*** Opening of Input for this task ***

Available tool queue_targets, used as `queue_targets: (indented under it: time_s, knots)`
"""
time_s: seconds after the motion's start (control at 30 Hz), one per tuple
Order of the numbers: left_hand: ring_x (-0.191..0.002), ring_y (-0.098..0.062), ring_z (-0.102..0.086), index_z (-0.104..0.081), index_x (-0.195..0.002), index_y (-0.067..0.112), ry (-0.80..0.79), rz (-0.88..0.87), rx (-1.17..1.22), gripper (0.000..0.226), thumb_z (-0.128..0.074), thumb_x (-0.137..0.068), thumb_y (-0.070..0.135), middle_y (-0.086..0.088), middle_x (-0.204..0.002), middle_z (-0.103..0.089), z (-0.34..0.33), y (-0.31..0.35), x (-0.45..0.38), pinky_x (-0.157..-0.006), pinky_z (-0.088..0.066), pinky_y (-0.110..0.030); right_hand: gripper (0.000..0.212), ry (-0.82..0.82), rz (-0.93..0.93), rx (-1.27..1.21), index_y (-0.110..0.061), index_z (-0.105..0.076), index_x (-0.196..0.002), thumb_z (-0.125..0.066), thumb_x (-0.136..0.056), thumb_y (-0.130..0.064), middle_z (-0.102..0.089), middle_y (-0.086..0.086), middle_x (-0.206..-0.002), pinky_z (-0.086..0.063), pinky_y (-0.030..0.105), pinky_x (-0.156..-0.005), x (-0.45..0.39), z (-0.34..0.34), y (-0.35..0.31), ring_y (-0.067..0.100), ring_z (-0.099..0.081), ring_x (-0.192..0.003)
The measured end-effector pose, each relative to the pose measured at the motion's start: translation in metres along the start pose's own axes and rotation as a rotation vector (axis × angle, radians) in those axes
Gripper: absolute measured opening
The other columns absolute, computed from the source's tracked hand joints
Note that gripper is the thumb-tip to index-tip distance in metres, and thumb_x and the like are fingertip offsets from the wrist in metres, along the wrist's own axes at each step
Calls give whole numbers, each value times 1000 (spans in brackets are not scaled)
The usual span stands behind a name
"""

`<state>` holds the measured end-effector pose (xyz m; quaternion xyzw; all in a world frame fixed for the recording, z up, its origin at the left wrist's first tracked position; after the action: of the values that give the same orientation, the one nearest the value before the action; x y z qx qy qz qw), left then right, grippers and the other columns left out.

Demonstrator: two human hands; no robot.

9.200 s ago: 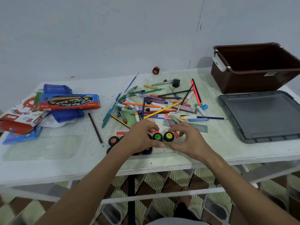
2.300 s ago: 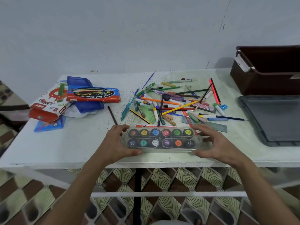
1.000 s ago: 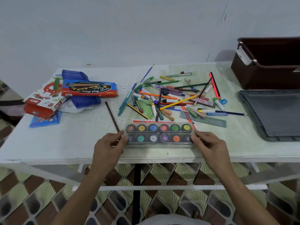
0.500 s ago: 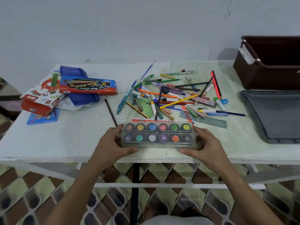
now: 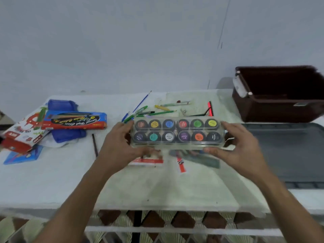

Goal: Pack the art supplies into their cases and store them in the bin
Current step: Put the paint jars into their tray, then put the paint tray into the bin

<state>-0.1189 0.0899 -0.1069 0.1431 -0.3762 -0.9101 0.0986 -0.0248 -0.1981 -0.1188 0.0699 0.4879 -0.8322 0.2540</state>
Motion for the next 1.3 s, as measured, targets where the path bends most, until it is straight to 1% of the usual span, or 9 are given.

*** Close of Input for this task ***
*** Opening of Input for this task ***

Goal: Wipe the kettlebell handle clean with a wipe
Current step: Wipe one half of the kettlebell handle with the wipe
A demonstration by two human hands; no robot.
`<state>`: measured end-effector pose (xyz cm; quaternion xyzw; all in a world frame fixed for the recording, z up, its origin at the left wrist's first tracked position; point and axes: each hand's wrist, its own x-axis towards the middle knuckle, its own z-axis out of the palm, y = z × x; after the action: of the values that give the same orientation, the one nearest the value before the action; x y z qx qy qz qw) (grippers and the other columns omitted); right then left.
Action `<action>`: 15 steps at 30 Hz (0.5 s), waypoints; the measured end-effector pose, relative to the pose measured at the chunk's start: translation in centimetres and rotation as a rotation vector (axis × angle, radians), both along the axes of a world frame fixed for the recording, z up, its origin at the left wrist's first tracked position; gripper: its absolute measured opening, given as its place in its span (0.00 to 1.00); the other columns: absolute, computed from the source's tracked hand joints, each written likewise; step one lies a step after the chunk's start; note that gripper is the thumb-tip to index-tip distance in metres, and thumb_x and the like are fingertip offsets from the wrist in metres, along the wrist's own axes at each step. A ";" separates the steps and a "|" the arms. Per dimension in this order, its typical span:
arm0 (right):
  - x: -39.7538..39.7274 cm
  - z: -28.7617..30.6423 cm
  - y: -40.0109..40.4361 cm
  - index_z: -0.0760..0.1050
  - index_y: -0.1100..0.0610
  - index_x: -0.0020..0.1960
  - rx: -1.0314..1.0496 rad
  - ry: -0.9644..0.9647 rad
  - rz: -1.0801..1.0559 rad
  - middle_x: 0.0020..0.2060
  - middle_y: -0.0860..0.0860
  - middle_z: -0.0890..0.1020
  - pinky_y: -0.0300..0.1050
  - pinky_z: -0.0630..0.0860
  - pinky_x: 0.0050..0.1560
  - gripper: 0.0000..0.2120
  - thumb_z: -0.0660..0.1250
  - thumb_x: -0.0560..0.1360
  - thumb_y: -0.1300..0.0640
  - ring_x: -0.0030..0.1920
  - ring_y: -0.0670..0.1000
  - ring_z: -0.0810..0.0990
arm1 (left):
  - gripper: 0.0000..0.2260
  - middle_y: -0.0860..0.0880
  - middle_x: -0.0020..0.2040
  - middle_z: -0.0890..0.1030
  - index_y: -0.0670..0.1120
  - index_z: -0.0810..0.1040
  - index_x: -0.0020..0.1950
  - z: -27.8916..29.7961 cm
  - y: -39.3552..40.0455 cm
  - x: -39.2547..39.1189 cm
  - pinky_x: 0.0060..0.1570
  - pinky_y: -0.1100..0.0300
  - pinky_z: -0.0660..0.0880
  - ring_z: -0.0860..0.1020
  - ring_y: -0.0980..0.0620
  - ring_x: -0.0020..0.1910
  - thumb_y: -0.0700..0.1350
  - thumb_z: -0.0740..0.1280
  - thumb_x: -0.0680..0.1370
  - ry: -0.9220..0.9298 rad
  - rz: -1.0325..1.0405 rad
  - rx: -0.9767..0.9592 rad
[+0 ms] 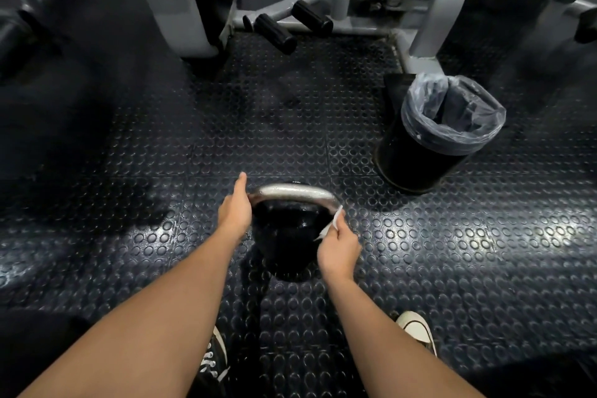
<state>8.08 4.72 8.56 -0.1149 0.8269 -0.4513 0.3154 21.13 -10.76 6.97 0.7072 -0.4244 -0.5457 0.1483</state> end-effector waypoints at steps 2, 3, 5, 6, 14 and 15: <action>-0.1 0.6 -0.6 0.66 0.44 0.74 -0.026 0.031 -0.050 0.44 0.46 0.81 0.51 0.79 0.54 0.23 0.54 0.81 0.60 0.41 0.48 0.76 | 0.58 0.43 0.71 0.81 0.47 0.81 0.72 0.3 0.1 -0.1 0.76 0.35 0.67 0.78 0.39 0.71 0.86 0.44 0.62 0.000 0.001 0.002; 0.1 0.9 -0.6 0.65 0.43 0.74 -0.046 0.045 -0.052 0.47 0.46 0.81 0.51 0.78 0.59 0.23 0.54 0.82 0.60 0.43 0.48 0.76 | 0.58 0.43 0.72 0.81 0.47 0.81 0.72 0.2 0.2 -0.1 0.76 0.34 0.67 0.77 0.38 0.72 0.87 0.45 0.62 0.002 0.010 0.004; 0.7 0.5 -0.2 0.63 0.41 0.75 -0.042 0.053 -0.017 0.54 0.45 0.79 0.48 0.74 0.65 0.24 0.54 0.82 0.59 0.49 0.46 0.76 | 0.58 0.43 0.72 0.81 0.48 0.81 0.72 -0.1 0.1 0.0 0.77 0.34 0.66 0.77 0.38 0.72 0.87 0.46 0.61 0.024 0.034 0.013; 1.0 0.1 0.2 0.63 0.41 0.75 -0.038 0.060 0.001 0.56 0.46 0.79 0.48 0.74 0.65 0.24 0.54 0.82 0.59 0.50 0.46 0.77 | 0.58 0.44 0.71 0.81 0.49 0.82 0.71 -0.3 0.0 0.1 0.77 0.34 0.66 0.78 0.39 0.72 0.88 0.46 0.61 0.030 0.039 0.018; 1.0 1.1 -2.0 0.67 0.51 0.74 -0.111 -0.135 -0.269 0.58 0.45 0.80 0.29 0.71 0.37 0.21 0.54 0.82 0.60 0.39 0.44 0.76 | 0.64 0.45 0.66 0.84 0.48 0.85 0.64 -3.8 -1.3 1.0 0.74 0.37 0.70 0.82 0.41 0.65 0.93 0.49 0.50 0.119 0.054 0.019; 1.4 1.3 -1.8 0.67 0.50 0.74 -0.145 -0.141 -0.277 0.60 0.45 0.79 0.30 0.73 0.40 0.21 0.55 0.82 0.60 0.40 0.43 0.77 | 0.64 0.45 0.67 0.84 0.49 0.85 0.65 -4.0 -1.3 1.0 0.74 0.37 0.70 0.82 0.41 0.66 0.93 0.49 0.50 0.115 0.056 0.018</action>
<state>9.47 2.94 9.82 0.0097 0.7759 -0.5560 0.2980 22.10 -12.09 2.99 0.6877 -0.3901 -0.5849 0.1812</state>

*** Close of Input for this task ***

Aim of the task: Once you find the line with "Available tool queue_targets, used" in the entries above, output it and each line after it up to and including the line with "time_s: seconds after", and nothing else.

Response:
Available tool queue_targets, used as `queue_targets: (indented under it: time_s, knots)`
"""
time_s: seconds after the motion's start (control at 30 Hz), one per tuple

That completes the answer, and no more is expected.